LKML Archive on lore.kernel.org
 help / color / Atom feed
* process time < thread time?
@ 2011-09-01  3:07 David Miller
  2011-09-01  9:56 ` Thomas Gleixner
  0 siblings, 1 reply; 7+ messages in thread
From: David Miller @ 2011-09-01  3:07 UTC (permalink / raw)
  To: peterz; +Cc: tglx, linux-kernel


If someone who understands our thread/process time implementation can
look into this, I'd appreciate it.

Attached below is a watered-down version of rt/tst-cpuclock2.c from
GLIBC.  Just build it with "gcc -o test test.c -lpthread -lrt" or
similar.

Run it several times, and you will see cases where the main thread
will measure a process clock difference before and after the nanosleep
which is smaller than the cpu-burner thread's individual thread clock
difference.  This doesn't make any sense since the cpu-burner thread
is part of the top-level process's thread group.

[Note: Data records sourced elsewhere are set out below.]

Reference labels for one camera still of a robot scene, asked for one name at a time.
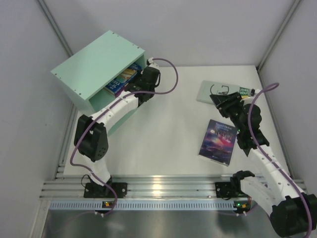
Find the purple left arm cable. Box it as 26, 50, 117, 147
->
69, 57, 179, 216

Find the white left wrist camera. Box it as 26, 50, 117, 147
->
146, 58, 159, 70

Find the mint green shelf cabinet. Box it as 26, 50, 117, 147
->
50, 30, 149, 137

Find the pale green book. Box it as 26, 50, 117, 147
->
196, 80, 240, 104

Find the blue 91-Storey Treehouse book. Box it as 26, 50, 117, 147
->
104, 63, 142, 95

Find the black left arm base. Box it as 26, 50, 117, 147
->
83, 182, 128, 198

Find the perforated grey cable duct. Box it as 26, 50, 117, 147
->
50, 200, 251, 211

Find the purple 117-Storey Treehouse book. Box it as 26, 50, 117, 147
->
114, 84, 128, 97

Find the green Storey Treehouse book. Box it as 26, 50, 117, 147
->
239, 87, 255, 99

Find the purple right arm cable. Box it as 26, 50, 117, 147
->
247, 83, 314, 235

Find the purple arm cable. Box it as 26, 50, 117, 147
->
69, 57, 179, 216
247, 83, 314, 235

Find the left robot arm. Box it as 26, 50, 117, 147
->
70, 64, 160, 188

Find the dark Robinson Crusoe book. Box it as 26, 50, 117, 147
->
199, 119, 237, 167

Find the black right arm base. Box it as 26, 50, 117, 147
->
214, 182, 248, 200

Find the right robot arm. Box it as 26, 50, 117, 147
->
210, 92, 317, 238

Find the aluminium mounting rail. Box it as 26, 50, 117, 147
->
40, 175, 231, 200

I've reproduced this on both x86-64 and sparc64 (using both 32-bit and
64-bit binaries).

For example:

[davem@boricha build-x86_64-linux]$ ./test
process: before(0.001221967) after(0.498624371) diff(497402404)
thread:  before(0.000081692) after(0.498316431) diff(498234739)
self:    before(0.001223521) after(0.001240219) diff(16698)
[davem@boricha build-x86_64-linux]$ 

The diff of 'process' should always be >= the diff of 'thread'.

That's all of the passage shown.